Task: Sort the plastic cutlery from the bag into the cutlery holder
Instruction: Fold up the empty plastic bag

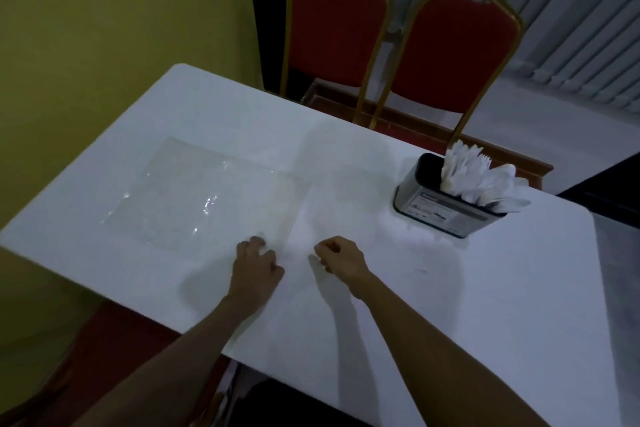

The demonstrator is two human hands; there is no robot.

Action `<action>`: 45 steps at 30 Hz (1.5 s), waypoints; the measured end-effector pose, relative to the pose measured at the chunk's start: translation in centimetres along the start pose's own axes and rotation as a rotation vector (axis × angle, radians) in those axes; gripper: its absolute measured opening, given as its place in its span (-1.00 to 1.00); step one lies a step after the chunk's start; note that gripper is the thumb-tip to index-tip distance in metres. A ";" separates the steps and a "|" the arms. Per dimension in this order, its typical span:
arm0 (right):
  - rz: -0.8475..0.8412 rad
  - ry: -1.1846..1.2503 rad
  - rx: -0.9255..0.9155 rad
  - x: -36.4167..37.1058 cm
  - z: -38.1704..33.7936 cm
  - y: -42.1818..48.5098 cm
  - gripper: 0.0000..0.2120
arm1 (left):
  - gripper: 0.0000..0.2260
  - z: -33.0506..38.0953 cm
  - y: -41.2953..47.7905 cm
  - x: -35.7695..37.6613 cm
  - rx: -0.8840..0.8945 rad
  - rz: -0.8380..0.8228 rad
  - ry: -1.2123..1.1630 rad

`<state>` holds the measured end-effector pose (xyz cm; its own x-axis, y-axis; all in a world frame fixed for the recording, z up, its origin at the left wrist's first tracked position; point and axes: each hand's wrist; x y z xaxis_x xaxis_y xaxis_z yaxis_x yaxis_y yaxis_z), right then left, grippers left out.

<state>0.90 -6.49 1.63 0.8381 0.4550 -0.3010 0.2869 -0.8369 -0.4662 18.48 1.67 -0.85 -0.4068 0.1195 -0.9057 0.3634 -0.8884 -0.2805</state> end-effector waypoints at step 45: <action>0.178 -0.534 -0.318 6.0 -4.3 2.7 -0.80 | -0.65 -4.1 3.2 -3.2 -0.414 -0.044 -0.546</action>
<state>8.66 -7.35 2.16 0.5627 0.3214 -0.7616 0.3576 -0.9253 -0.1262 24.40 0.24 -0.18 -0.7530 -0.1857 -0.6313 0.5835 -0.6319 -0.5101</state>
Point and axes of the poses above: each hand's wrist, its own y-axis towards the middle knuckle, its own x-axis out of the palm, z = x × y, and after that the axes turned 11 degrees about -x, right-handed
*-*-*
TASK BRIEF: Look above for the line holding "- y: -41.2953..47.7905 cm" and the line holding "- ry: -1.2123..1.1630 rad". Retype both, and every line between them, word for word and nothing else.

RESULT OF THE TASK:
  - y: -41.2953..47.7905 cm
  - x: -35.7695..37.6613 cm
  - rx: -0.8840..0.8945 rad
  - rz: -0.8380..0.8228 rad
  - ry: -1.2123..1.1630 rad

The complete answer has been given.